The HCM Patient with Symptoms

A 49-year-old female high school teacher is referred for evaluation of hypertrophic cardiomyopathy (HCM). She had presented to her primary care provider with symptoms of mild exertional angina and dyspnea. A transthoracic echocardiogram is obtained and reveals increased left ventricular (LV) wall thickness concerning for HCM.

Vital signs included heart rate 72 bpm and blood pressure 121/82 mm Hg. Her body mass index is 24 kg/m2. Physical examination reveals a grade 2/6 crescendo–decrescendo systolic murmur at the lower left sternal border that increases to a grade 4/6 with Valsalva. Lungs are clear to auscultation and there is no lower extremity edema. A repeat transthoracic echocardiogram reveals ejection fraction 61%, increased LV wall thickness with asymmetric involvement of the septum extending to the apex, systolic anterior motion (SAM) of the mitral valve with obstruction, and secondary mitral regurgitation (MR), which is severe. The maximal LV wall thickness is measured at 15 mm (Figure 1), and a maximal instantaneous Doppler gradient in the left ventricular outflow tract (LVOT) is measured at 90 mm Hg.

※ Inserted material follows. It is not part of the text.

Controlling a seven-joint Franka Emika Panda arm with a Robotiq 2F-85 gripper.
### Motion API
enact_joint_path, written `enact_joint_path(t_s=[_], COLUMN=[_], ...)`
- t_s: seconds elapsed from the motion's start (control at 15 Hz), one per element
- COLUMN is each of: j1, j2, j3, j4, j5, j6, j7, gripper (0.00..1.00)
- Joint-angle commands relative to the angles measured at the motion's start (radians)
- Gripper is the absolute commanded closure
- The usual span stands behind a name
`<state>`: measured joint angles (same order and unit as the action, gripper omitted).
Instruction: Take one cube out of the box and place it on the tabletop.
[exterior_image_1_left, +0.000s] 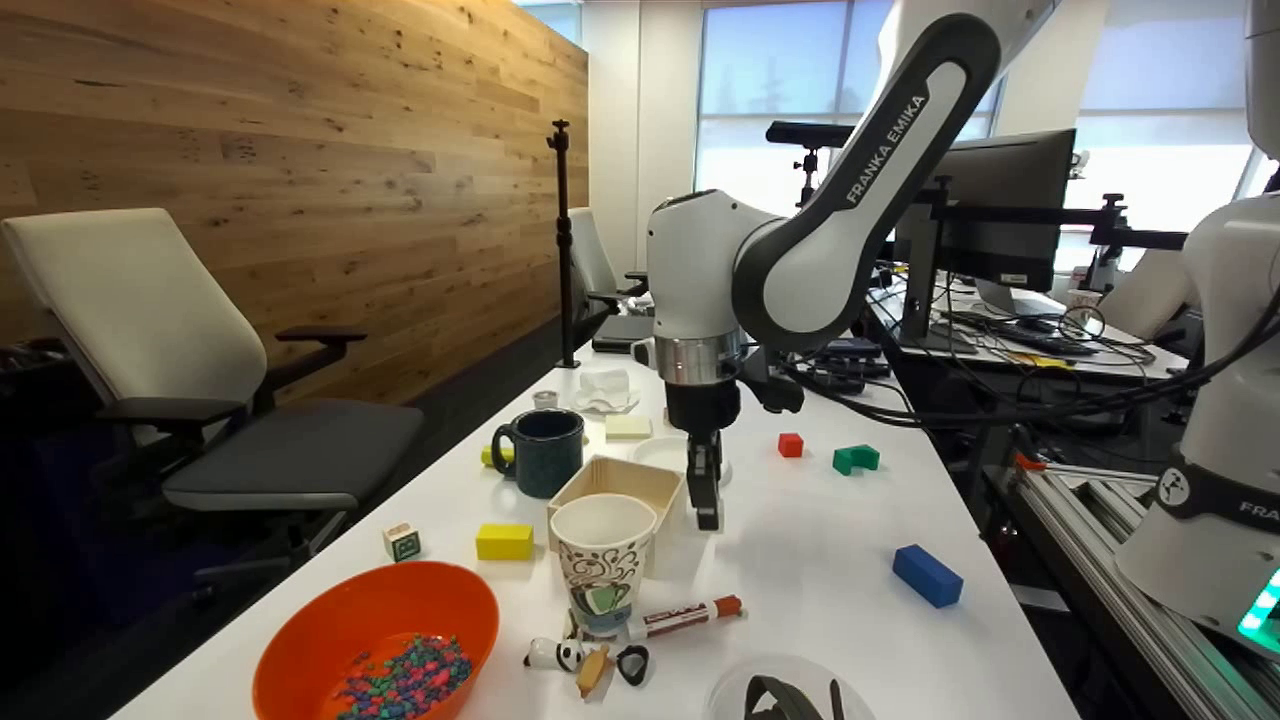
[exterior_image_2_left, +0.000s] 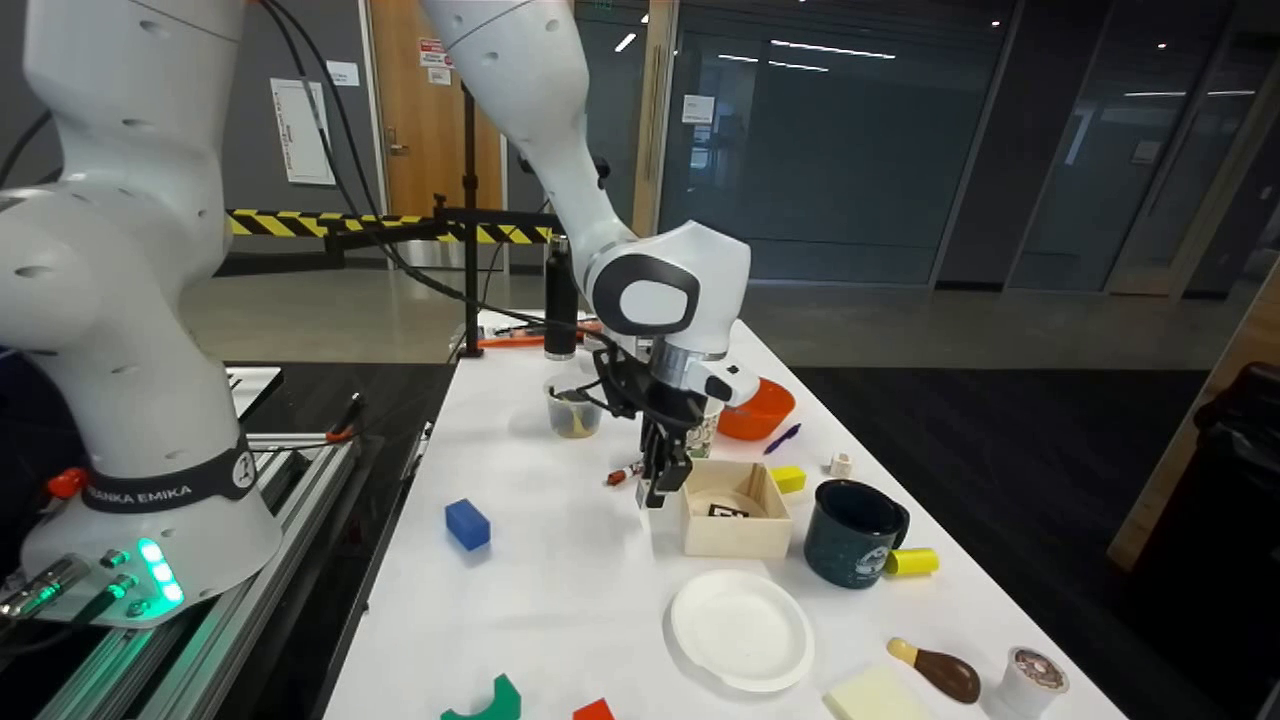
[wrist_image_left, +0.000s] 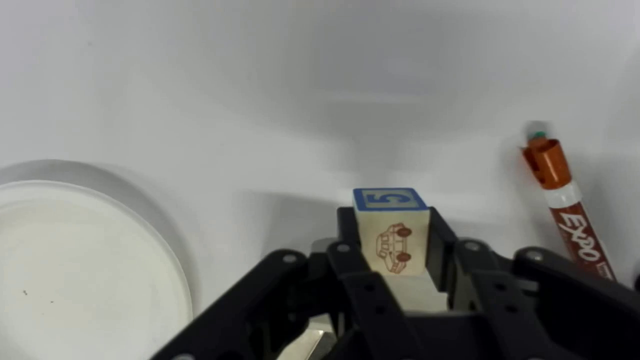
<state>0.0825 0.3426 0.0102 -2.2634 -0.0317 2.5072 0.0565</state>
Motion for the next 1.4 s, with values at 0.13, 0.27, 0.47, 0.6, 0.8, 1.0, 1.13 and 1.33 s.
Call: enact_joint_path(t_s=[0.13,0.27,0.47,0.6,0.8,1.0,1.13,1.33], j1=[-0.012,-0.011,-0.015,-0.019,-0.022,-0.02,-0.018,-0.01], j2=[0.008,0.014,0.025,0.041,0.057,0.065,0.056,0.014], j3=[0.015,0.016,0.021,0.026,0.033,0.031,0.027,0.009], j4=[-0.038,-0.038,-0.035,-0.031,-0.03,-0.029,-0.031,-0.041], j5=[0.001,0.0,0.006,0.013,0.019,0.016,0.012,-0.003], j6=[0.08,0.084,0.088,0.094,0.095,0.088,0.082,0.075], j7=[-0.024,-0.023,-0.031,-0.04,-0.047,-0.041,-0.035,-0.008], gripper=[0.91,0.91,0.91,0.91,0.91,0.34,0.19,0.01])
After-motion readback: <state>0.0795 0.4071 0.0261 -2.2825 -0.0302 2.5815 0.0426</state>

Figure 1: Transthoracic echocardiogram showing the left ventricle in the parasternal long axis view. A, The thickened ventricular septum measuring 15 mm. B, Continuous wave Doppler assessment through the aortic valve with a peak gradient measuring 90 mmHg.

Figure 1A

Figure 1B

She is initiated on beta-blocker therapy with metoprolol succinate 25 mg daily. A 24-hour ambulator monitor does not reveal any arrhythmias, including absence of ventricular tachycardia. A cardiac magnetic resonance imaging confirms LV asymmetric hypertrophy with a sigmoid-shaped septum measuring up to 18 mm (Figure 2).

Figure 2: Cardiac magnetic resonance imaging confirming the presence of an asymmetric thickened ventricular septum measuring 18 mm.

Figure 2

At her 1-month follow-up visit, she reports worsening angina, particularly after meals, and worsening shortness of breath with minimal exertion despite compliant use of a beta-blocker. Heart rates at home have been consistently around 60 bpm. Her physical examination and repeat echocardiogram confirm that the systolic murmur and LVOT gradient are both unchanged.

Which one of the following is the best next step for the management of this patient's symptoms?